Agora entendo. Agora tudo faz sentido. Não, senhoras e senhores. Os policiais, os militares, os bombeiros, os atletas, eles não treinaram, estudaram, abriram mão de tempo, de abraços e de conforto pela conta corrente que possuem. Provável que foi, sim, a motivação inicial. Mas não se sobrevive ao processo pela motivação inicial. Sobrevive-se ao processo pelo processo. Porque um dia fica claro que o tornar-se é o que dá sentido às coisas. É a oportunidade de se reinventar e de vencer todos os discursos, todos os limites impostos, todas as expectativas, todos os limites tão seus, principalmente aqueles que só você conhece. É parar de lamber as próprias feridas e decidir tratá-las, enfrentar os próprios monstros, as próprias dores, vencer a própria história. Os resultados são apenas resultados.

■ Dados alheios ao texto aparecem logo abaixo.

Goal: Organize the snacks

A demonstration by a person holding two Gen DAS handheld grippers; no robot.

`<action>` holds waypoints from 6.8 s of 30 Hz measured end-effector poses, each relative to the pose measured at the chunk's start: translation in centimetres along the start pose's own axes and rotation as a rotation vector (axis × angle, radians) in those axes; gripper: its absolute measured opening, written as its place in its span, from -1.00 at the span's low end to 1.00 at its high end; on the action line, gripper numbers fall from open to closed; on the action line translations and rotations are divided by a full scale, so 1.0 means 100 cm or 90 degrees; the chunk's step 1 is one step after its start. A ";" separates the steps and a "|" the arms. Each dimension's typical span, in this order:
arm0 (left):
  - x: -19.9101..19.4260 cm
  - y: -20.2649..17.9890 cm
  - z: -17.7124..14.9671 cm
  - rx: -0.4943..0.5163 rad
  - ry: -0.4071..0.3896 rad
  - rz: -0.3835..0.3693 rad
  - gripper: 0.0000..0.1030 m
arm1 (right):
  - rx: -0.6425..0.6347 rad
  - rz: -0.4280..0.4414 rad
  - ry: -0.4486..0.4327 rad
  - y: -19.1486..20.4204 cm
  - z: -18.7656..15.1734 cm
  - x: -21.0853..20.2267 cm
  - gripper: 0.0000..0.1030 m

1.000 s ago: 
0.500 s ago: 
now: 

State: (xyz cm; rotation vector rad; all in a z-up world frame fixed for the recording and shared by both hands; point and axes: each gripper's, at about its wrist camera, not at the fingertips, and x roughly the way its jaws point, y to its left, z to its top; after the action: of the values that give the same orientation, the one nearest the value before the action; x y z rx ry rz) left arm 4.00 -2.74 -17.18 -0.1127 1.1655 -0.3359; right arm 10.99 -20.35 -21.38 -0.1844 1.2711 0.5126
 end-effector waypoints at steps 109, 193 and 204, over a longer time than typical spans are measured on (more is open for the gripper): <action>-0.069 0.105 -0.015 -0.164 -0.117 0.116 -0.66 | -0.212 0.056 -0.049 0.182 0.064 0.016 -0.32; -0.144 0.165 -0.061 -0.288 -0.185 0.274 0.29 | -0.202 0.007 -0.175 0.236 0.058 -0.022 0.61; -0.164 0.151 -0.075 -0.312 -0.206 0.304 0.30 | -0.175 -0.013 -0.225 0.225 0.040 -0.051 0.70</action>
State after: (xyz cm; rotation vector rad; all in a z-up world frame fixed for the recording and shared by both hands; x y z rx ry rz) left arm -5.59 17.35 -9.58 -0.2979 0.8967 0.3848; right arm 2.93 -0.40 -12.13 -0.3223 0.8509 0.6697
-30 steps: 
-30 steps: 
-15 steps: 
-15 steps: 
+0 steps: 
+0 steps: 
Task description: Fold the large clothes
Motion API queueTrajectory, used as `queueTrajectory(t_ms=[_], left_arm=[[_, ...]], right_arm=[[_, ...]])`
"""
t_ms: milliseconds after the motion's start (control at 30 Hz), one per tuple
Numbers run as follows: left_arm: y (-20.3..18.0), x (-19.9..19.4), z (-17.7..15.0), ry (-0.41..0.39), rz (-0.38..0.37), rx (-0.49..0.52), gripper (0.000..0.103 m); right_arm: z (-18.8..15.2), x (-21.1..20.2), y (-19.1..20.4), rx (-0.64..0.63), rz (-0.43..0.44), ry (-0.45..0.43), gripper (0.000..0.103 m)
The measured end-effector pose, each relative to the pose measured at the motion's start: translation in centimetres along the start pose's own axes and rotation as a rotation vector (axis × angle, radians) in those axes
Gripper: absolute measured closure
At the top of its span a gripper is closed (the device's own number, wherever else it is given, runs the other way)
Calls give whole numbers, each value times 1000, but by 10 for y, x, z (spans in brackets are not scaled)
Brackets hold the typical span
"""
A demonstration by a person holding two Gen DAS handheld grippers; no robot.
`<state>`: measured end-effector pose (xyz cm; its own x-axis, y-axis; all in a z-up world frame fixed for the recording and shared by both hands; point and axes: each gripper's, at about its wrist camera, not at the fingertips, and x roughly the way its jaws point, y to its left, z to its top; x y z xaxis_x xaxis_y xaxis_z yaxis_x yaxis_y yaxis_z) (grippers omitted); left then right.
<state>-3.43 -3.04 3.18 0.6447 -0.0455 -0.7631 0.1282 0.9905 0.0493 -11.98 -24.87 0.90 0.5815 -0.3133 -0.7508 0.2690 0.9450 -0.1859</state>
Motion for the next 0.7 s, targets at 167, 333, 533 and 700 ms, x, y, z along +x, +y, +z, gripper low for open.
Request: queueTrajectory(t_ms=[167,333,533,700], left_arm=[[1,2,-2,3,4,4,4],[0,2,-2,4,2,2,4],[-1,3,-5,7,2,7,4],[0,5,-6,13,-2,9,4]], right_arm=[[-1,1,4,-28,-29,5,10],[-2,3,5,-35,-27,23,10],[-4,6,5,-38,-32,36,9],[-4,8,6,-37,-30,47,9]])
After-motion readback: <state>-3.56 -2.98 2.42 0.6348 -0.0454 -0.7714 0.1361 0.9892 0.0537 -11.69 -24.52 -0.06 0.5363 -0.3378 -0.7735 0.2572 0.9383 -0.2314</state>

E isso acontece em segundos: quando o corpo cansado pede pra você parar e você não para; quando sua mente cansada pede pra você parar e você não para; quando a sociedade capitalista do conforto pede pra você parar e você não para; quando seu senso de proteção, sua vontade de manter a própria imagem, quando seus limites pedem pra você parar... e você não para. Nesses segundos eternos você não pensa em quanto vai ganhar se conquistar o objetivo; você só pensa em provar a todas as vozes que martelam em sua cabeça, a todas as imagens insistentes, a todos os olhares guardados, a todas as marcas que construiu ao longo da vida, que você é capaz, sim, de fazer diferente, de acertar dessa vez, de ser outro, de começar de novo, e de novo, e de novo, e de novo.

A bronca da treinadora: "Você não pode parar! Uma semana que não vier na aula, um dia que não malha, um dia que não estuda, você perde o que trabalhou até aqui."

Tornar-se digno e apto a uma farda não é, apenas, ganhar muito e ter a tão sonhada estabilidade. É se reinventar todos os dias, e tentar de novo, e de novo, e de novo, e de novo... e de novo.